Intuit has reasonably predictable workload spikes, such as for its TurboTax application around tax season. With this in mind, they heavily use autoscalers, but, he warned, this can lead to disruption – so they need to make it so the apps can be disrupted.
“You can’t launch a pod in Kubernetes and expect that pod to live forever,” Ekenstam said. They follow the 12-factor methodology, building for scalability and disposability at any time.
Third panelist Phillip Wittrock, a software engineer at Apple working on Kubernetes, advises to “start out measuring where your big wins are, versus those that are going to move the needle a lot but could take a long time to do, versus that which isn’t going to move the needle as much but is very easy to get done.” In order to achieve this, he says you have to engage with the right teams – and a lot of data. “What optimal efficiency looks like may be surprising,” he said.
Hurdles platform teams face
That may all sound great, but there are several hurdles to overcome before implementing an effective platform engineering layer at your organization.
The biggest risk for a platform is that when you build it, nobody comes to use it.
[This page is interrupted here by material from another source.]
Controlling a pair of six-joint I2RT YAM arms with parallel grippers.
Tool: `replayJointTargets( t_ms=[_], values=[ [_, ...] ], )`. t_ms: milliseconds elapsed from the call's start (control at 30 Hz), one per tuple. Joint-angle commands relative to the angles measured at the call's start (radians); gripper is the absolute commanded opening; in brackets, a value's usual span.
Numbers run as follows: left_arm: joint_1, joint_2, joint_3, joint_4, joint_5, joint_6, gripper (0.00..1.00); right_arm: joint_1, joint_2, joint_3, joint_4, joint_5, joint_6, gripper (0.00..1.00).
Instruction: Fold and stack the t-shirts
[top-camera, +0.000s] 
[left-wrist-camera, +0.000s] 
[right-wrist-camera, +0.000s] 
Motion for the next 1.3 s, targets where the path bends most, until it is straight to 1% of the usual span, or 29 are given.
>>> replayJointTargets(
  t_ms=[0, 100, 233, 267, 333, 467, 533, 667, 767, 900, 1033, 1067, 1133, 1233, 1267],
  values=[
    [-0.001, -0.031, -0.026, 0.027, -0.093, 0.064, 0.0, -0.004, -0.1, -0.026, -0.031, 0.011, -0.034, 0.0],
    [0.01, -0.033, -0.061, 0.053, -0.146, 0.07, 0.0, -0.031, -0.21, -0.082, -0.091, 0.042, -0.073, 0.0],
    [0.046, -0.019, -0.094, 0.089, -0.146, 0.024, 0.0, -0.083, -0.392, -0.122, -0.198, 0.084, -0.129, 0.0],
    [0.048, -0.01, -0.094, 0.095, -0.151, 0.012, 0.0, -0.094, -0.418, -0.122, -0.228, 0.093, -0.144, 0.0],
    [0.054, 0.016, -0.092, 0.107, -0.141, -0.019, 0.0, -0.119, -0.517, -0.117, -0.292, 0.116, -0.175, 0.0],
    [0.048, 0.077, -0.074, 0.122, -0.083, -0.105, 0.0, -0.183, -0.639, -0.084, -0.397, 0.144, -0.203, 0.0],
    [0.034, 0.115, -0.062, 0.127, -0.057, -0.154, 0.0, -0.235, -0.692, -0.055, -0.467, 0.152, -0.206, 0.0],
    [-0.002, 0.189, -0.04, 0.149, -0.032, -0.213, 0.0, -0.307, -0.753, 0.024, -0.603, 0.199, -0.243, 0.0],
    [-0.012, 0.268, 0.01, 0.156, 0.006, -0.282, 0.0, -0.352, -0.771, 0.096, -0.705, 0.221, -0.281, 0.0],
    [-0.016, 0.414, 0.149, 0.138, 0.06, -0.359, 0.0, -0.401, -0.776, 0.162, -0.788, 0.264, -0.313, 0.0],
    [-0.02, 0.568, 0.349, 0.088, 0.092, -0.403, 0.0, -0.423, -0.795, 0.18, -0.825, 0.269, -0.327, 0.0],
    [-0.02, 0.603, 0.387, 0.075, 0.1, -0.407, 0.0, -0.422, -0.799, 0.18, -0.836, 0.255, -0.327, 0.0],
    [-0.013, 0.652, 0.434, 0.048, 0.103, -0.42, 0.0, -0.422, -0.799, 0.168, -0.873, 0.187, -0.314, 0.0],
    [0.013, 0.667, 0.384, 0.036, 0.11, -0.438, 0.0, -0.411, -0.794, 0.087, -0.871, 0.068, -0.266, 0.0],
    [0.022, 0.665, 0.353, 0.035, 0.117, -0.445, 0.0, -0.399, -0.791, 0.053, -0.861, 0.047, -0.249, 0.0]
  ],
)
Platform teams must treat their colleagues like customers and the platform as a product. This can be done by embedding within application teams to cultivate empathy, regularly consult with an internal user group, or establish someone as an internal developer advocate.
Platform teams should always be looking for ways to engage with their customers and measure the value they are adding to their users. You could create service-level objectives for your internal customer, or run regular net promoter score surveys. Involve your users in your retrospectives. Just always look to tighten that feedback loop.
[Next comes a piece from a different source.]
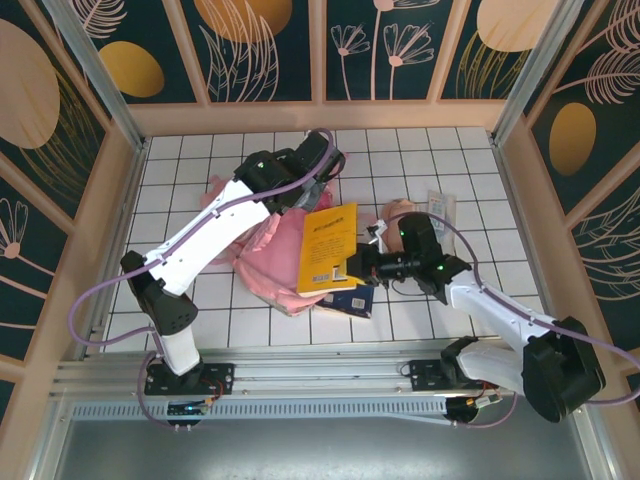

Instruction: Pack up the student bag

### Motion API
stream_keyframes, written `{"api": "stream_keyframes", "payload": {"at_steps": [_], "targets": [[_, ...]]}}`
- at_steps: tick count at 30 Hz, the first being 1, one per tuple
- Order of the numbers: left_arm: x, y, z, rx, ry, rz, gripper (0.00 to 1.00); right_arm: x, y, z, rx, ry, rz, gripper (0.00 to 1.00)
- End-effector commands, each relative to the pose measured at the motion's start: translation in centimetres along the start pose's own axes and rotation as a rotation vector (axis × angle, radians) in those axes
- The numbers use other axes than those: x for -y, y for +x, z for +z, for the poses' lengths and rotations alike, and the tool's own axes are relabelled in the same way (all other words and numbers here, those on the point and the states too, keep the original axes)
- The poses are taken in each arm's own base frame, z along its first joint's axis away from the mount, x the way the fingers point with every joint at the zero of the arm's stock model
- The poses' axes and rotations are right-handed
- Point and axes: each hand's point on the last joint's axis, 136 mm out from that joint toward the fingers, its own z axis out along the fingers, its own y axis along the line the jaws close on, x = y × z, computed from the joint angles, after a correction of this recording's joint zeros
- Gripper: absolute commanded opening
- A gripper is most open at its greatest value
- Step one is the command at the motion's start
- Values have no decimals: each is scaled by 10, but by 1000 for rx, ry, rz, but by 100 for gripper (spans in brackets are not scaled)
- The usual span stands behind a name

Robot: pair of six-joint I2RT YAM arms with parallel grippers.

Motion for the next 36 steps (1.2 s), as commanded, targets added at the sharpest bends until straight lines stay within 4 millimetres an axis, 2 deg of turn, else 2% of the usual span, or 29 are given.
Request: {"api": "stream_keyframes", "payload": {"at_steps": [1, 4, 7, 9, 11, 14, 15, 17, 19, 22, 26, 28, 30, 31, 32, 34, 36], "targets": [[-5, -21, -10, 92, -12, -71, 0, -44, 11, 4, -74, -139, -84, 0], [-4, -18, -10, 92, -1, -67, 0, -59, 18, 8, -117, -193, -92, 0], [-3, -19, -13, 111, 17, -73, 0, -84, 10, 7, -120, -292, -109, 0], [-3, -21, -15, 124, 27, -77, 0, -88, 5, 13, -140, -324, -97, 0], [-5, -24, -20, 141, 30, -80, 0, -74, 1, 26, -181, -318, -49, 0], [1, -29, -22, 163, 61, -66, 0, -41, -5, 47, -228, -269, 33, 0], [-3, -32, -33, 190, 78, -72, 0, -31, -10, 52, -232, -248, 56, 0], [2, -32, -35, 199, 110, -62, 0, -16, -26, 62, -221, -225, 70, 0], [11, -30, -36, 198, 148, -38, 0, -16, -46, 67, -190, -232, 54, 0], [20, -23, -38, 190, 177, -10, 0, -31, -81, 70, -138, -280, 13, 0], [24, -13, -39, 175, 194, 10, 0, -46, -116, 69, -106, -339, -9, 0], [24, -8, -39, 170, 201, 16, 0, -38, -131, 72, -100, -327, 10, 0], [24, -5, -40, 169, 202, 18, 0, -17, -143, 82, -98, -255, 59, 0], [23, -5, -40, 169, 202, 20, 0, -1, -149, 90, -87, -180, 83, 9], [24, -5, -40, 169, 202, 20, 0, 5, -156, 93, -68, -130, 64, 20], [22, -6, -40, 172, 196, 17, 0, 18, -162, 95, -29, 1, 53, 37], [20, -9, -40, 172, 180, 10, 0, 16, -168, 87, 17, 75, 24, 42]]}}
“If you are running any software in production, you are running it on top of a platform,” said Sasha Rosenbaum, cofounder of tech consultancy Ergonautic. But what that includes will vary by organization.
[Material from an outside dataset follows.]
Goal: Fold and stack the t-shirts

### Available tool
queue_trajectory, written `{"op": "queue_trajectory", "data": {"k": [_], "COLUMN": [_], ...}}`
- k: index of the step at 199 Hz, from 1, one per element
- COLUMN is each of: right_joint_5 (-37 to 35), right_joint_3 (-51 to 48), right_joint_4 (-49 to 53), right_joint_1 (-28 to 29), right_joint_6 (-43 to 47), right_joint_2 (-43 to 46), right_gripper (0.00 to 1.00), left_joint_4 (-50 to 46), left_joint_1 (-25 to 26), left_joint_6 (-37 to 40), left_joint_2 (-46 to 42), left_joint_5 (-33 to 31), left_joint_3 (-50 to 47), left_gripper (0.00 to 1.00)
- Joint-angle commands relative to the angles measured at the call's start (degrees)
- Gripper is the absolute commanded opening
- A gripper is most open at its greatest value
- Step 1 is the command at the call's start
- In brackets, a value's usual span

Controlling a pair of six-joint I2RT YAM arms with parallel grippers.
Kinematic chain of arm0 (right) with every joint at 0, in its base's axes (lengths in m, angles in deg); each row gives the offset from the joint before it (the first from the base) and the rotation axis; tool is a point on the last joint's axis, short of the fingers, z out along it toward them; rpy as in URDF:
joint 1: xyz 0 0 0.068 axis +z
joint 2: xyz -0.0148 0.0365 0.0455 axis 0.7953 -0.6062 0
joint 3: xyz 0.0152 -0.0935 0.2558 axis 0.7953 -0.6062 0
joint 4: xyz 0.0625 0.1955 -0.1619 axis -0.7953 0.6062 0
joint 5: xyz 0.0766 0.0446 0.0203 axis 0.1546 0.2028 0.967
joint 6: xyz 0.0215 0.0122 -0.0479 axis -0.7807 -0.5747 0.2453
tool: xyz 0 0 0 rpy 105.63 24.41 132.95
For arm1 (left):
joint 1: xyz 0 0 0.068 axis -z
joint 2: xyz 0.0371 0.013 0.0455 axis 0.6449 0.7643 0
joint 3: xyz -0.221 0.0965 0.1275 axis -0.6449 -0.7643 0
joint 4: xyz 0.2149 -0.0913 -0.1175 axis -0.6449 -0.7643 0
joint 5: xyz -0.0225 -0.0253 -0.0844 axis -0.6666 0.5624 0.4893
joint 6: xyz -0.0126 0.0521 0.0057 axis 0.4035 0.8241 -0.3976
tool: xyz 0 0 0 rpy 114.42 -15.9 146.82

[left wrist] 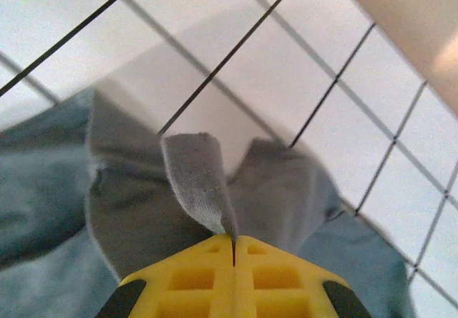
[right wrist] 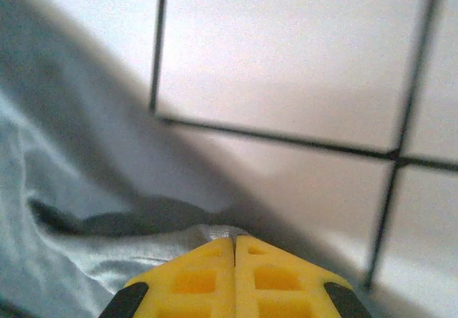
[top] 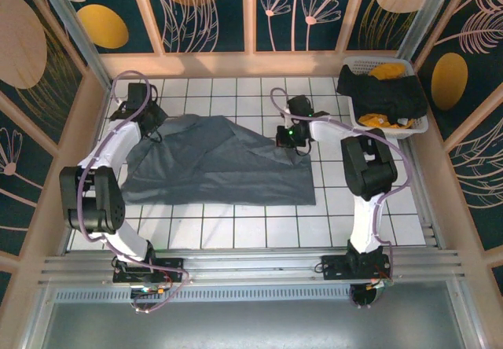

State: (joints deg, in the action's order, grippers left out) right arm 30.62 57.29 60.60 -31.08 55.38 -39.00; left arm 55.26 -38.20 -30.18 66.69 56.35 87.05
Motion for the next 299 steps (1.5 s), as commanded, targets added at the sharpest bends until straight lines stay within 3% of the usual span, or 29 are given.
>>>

“Your platform may be made of ad-hoc paperwork, people, and processes, or intentionally designed to provide services on top of your infrastructure,” Rosenbaum said. “The more unplanned your platform architecture is, the harder it will be to ensure reliability and provide a good customer experience while running on top of it.”
Finally, by using a single platform to bring all engineering teams together, you can start to link that impact to business value better for management. In tighter times, platform engineers must be able to talk business and finance to secure their jobs.
Recession-proof platform engineering
Despite these opportunities to do more with less, we are still seeing platform teams on the chopping block as deep cuts are made across the industry. Any team that is not making measurable contributions toward increased revenue or decreased costs is at risk.
No team is 100% safe from this wave of layoffs. But there are ways for platform engineering teams to find more success, irrespective of the economy:
- Build the thinnest viable product – Prioritize ways to ease engineer load.
- Treat the platform as a product – Treat internal developers like customers.
- Establish a common language – A platform should create transparency among all stakeholders.
- Focus on cloud cost efficiency – Help your organization cut cloud costs before people.
- Platforms include people and processes, too – Adoption hinges on incorporating with your whole organization.
By focusing on these tangible goals, you can start to build a platform engineering organization for all the right reasons, and set your teams up for sustainable success.